Mientras salían los títulos de crédito, la luz volvió a hacerse en la sala, pero no de golpe, sino precedida por un breve parpadeo durante el cual los espectadores debimos de sufrir una especie de alucinación colectiva, pues durante unos instantes tuvimos la sensación de que todos nosotros nos habíamos convertido también en unos auténticos cerdos. Miré mis pezuñas horrorizada y sólo se me ocurrió pensar que si salía a la calle con aquel aspecto, el perro de mi madre se pondría a la cabeza de la jauría que me perseguiría hasta darme muerte. Pero apenas un segundo después, el parpadeo cesó y todos volvimos a ser humanos a la luz de las lámparas de la sala. Creo que más de uno suspiró aliviado, otros aplaudieron.

- ¡Qué peliculón! - le dijo la italiana a su pareja.

Eva tenía el móvil apagado, así que me acerqué a su estudio, que ya no tenía ascensor y estaba cinco pisos más arriba de lo que recordaba. Cuando me encontré ante su puerta, saqué las llaves, pero no encajaban en la cerradura. Así que toqué el timbre una vez, dos veces. Golpée la puerta, la llamé por su nombre... y finalmente Edu apareció ante mí y los dos nos miramos desconcertados.

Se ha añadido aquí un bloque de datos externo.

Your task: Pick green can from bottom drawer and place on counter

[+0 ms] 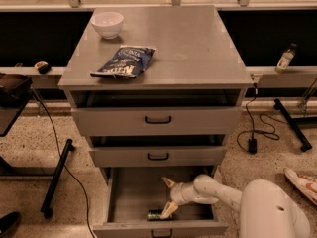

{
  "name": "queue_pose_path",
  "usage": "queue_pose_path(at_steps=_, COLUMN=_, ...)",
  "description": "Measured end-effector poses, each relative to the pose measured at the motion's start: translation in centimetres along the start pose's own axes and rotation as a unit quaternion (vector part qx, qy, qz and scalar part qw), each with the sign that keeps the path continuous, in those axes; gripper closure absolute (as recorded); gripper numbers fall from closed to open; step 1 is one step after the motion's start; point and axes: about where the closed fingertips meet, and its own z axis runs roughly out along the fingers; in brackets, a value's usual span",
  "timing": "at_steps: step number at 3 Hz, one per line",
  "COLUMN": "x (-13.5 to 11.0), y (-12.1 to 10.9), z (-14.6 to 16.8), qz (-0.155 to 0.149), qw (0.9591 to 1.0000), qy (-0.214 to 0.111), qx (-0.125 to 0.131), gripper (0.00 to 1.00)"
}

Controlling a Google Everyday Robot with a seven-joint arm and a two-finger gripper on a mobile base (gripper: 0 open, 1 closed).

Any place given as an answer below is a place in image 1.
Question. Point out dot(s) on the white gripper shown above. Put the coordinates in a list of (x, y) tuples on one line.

- Sabía que volverías tarde o temprano, - me dijo. - Ya te había dicho que lo vuestro no tenía ningún sentido... ¿o no?

De modo que me volví a subir al autobús, que se puso en marcha sin esperar a que sus puertas se cerraran detrás mía, como si Edu tuviera miedo de que cambiara de idea y decidiera correr tras Eva. Una vez sentada en mi asiento, me puse a mirar por la ventanilla y sólo veía cerdos por doquier. El mundo estaba lleno de ellos y no hacía falta una gripe para convertirnos en unos auténticos marranos. A todos menos a Eva, a la que veía alejarse más y más hasta que apenas era un punto y luego ni siquiera eso. Y en esto que Edu, que ya no tenía entre sus manos el volante del autobús, sino dos botes de cerveza fríos que traía de la cocina, me miró y me ofreció uno soltando un:

- Oink, oink.

Y yo le sonreí y pensé que todo volvía a estar en su sitio.